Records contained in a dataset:

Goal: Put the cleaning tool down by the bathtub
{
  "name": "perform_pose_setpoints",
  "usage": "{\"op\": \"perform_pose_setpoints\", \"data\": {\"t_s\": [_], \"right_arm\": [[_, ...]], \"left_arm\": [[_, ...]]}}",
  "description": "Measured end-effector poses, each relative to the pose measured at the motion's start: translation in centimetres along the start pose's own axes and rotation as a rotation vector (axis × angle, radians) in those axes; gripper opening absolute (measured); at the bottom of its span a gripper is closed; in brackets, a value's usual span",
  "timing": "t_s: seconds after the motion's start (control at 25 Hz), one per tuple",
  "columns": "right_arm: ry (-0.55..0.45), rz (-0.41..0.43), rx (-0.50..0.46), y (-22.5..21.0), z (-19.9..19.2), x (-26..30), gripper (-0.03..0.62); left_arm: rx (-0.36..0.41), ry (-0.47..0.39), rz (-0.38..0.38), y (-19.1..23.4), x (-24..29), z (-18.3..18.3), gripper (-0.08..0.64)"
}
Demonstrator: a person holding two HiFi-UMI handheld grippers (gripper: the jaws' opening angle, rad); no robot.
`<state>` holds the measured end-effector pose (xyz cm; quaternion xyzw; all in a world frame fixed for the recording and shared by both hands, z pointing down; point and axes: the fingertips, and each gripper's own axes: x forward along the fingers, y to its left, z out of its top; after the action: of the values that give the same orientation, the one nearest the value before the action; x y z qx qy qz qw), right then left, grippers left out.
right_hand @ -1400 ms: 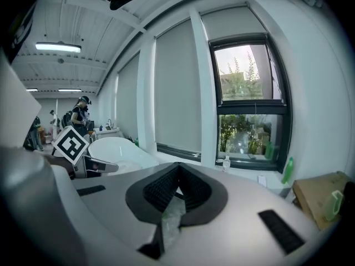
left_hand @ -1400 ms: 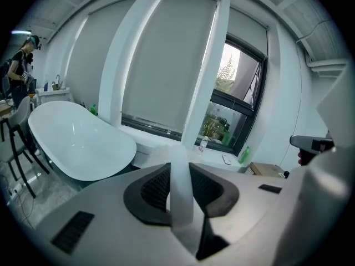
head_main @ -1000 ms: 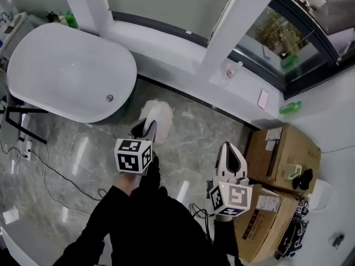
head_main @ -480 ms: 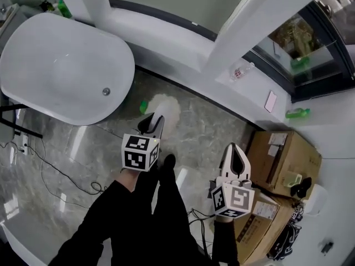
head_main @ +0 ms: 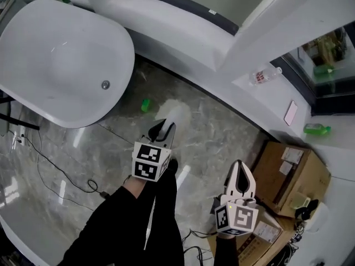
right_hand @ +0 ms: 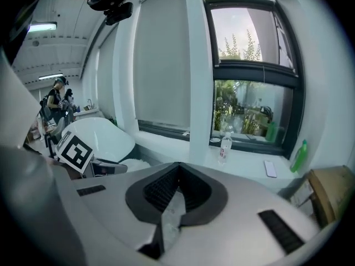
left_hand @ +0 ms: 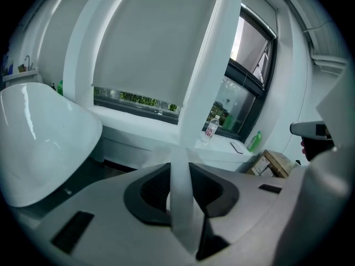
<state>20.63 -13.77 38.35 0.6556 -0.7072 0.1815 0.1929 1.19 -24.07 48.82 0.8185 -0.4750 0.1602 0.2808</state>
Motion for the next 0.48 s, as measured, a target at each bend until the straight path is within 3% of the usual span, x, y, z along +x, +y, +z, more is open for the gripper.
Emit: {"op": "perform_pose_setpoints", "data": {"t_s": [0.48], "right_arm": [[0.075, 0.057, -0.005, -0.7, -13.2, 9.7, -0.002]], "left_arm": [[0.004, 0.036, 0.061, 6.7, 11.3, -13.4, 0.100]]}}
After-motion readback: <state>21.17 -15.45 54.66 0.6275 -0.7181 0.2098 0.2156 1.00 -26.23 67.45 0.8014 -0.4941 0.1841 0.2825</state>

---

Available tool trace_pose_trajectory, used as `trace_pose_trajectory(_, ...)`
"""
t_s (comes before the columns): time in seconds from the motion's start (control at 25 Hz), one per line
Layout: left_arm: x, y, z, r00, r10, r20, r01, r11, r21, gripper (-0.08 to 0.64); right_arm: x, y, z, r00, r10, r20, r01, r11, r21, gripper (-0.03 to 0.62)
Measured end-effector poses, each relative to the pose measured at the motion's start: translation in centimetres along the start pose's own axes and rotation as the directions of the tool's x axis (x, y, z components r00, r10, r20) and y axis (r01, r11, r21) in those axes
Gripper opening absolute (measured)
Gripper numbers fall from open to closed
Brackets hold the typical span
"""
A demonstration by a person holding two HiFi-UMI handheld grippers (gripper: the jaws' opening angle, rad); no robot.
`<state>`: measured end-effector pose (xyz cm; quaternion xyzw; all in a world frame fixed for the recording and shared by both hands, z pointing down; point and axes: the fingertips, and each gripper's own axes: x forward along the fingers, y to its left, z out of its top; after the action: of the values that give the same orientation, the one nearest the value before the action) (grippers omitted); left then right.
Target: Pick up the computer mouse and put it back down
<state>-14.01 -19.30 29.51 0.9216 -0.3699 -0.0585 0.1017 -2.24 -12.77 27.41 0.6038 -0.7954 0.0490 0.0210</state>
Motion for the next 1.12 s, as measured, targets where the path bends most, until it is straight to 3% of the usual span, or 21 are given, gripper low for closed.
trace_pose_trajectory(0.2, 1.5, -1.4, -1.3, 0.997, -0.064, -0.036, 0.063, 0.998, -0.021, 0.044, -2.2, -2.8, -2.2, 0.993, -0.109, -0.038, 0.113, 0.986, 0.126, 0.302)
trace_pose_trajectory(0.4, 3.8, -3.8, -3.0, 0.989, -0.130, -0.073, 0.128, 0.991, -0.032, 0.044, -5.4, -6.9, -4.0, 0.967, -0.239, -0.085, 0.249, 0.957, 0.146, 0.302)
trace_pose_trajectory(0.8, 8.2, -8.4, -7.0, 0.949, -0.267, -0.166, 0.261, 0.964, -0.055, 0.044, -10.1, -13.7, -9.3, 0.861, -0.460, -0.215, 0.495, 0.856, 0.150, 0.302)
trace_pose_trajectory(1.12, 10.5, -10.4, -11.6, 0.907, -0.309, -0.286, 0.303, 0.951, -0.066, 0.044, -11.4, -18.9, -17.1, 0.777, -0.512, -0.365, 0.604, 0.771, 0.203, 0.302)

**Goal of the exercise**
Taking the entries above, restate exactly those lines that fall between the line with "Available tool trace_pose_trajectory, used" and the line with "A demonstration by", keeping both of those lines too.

**Final answer**
Available tool trace_pose_trajectory, used as `trace_pose_trajectory(_, ...)`
"""
t_s (comes before the columns): time in seconds from the motion's start (control at 25 Hz), one per line
Layout: left_arm: x, y, z, r00, r10, r20, r01, r11, r21, gripper (-0.08 to 0.64); right_arm: x, y, z, r00, r10, r20, r01, r11, r21, gripper (-0.03 to 0.62)
Measured end-effector poses, each relative to the pose measured at the motion's start: translation in centimetres along the start pose's own axes and rotation as the directions of the tool's x axis (x, y, z components r00, r10, r20) and y axis (r01, r11, r21) in those axes
Gripper opening absolute (measured)
Gripper numbers fall from open to closed
Brackets hold the typical span
"""
A demonstration by a person holding two HiFi-UMI handheld grippers (gripper: the jaws' opening angle, rad); no robot.

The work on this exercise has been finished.